We are seeking an experienced CMC leader to oversee GMP development and manufacturing activities for biologics executed at external CDMOs. This individual will serve as the program CMC lead, directing end-to-end process and manufacturing strategy, execution, and compliance across all development phases. The ideal candidate must possess strong technical expertise in downstream protein purification, complemented by demonstrated program management and vendor oversight experience.

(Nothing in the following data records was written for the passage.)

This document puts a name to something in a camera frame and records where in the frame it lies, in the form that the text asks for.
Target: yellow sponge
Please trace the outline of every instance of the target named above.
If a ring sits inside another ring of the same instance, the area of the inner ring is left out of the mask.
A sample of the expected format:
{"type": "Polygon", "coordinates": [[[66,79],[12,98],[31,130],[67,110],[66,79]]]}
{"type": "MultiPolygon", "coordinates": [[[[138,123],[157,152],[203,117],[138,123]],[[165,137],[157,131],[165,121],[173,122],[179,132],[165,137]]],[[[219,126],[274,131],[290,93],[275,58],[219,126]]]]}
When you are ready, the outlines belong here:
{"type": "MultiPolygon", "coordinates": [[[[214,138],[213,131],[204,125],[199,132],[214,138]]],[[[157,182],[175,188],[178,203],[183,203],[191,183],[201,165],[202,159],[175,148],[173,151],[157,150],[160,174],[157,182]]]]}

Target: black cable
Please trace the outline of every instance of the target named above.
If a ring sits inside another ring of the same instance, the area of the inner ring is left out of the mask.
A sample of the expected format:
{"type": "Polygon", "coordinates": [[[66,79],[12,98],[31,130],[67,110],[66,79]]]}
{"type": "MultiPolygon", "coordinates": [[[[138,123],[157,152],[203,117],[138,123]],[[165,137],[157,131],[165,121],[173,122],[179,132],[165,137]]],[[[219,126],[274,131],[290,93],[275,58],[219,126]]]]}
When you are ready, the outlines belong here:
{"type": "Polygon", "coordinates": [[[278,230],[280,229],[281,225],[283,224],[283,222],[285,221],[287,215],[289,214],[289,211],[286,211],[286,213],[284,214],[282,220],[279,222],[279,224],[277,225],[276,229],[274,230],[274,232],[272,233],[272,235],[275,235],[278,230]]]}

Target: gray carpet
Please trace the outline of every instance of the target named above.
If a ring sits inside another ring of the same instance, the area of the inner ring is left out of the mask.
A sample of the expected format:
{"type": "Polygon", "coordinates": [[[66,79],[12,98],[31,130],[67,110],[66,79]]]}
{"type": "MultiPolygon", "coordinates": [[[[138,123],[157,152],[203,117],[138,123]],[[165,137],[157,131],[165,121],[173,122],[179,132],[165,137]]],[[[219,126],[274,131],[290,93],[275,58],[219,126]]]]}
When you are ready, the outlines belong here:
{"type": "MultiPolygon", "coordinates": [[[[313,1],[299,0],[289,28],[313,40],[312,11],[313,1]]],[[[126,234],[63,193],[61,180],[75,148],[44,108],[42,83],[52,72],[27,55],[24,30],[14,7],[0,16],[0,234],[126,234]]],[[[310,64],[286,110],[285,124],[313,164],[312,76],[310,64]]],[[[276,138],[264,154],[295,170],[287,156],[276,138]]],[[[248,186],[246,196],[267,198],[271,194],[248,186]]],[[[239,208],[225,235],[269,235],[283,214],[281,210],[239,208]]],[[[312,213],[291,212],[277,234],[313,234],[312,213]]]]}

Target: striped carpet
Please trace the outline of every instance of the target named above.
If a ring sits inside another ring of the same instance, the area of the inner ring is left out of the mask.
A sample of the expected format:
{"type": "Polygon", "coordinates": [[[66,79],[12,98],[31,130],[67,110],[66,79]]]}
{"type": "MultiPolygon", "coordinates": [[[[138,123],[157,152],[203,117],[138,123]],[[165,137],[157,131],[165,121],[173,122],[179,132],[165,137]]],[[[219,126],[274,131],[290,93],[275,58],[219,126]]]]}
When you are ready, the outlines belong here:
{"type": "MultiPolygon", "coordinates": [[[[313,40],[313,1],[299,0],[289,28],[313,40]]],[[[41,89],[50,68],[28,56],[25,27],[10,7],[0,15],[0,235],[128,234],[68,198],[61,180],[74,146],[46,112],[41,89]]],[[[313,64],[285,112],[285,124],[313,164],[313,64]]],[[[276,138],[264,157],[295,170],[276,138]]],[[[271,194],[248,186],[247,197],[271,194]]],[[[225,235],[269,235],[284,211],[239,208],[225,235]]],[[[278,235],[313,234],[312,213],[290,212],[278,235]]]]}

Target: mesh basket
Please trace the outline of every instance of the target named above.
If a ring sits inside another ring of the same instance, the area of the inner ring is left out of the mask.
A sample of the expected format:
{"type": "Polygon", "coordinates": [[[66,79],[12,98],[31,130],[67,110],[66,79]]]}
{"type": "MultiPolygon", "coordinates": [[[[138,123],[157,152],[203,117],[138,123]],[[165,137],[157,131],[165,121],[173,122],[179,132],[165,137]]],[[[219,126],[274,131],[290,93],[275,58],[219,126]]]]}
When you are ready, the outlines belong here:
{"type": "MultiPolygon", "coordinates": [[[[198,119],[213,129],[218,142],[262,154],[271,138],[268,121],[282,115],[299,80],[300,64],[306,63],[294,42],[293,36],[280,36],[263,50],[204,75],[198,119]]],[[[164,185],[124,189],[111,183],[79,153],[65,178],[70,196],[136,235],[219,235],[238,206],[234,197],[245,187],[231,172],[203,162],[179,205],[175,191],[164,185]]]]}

This role emphasizes downstream purification, including chromatography development, filtration strategies, viral clearance, and UF/DF process robustness across all phases.

Responsibilities

• Provide deep technical leadership in downstream purification operations, including chromatography (capture, intermediate, and polishing), filtration, and UF/DF.
• Lead downstream process characterization, scale-up strategy, resin lifetime studies, and impurity clearance evaluations.
• Troubleshoot purification performance issues such as aggregation, low yield, impurity breakthrough, or filtration bottlenecks.
• Provide overall CMC leadership for assigned biologics programs, including bsAb and ADC molecules, from development through clinical and commercial manufacturing.
• Oversee CDMO activities and serve as the primary technical and strategic interface between internal teams and external partners.
• Deliver expert guidance on purification process design, optimization, and troubleshooting to ensure robust, scalable processes.
• Monitor process development, MSAT, and manufacturing timelines to ensure timely, high-quality execution aligned with program goals and budgets.
• Manage CDMO performance and proactively address technical or operational issues.
• Coordinate with Quality, Regulatory, and Clinical functions to align CMC activities with development and regulatory strategies.
• Prepare and review CMC sections of regulatory submissions (IND/IMPD/BLA).
• Promote continuous improvement and ensure adherence to GMP, data integrity, and compliance requirements.
• Support budgeting, vendor selection, and contract oversight for external manufacturing activities.
• Provide technical leadership within a lean, collaborative team environment.

Qualifications

• Minimum 10 years of industry experience in biologics process development and GMP manufacturing, including substantial CDMO oversight.
• Strong expertise in purification/downstream process development; experience in upstream, formulation, or fill-finish is desirable.
• Extensive experience in late-stage and commercial manufacturing, including PC, PPQ, and PAI readiness.
• Demonstrated ability to lead CMC strategy and operations in a small or virtual biotech setting.
• Comprehensive knowledge of GMP, ICH guidelines, and regulatory expectations for biologics.
• Strong communication, organizational, and problem-solving abilities.

Education

• Ph.D. or M.S. in Biochemistry, Chemical Engineering, Biotechnology, or related field.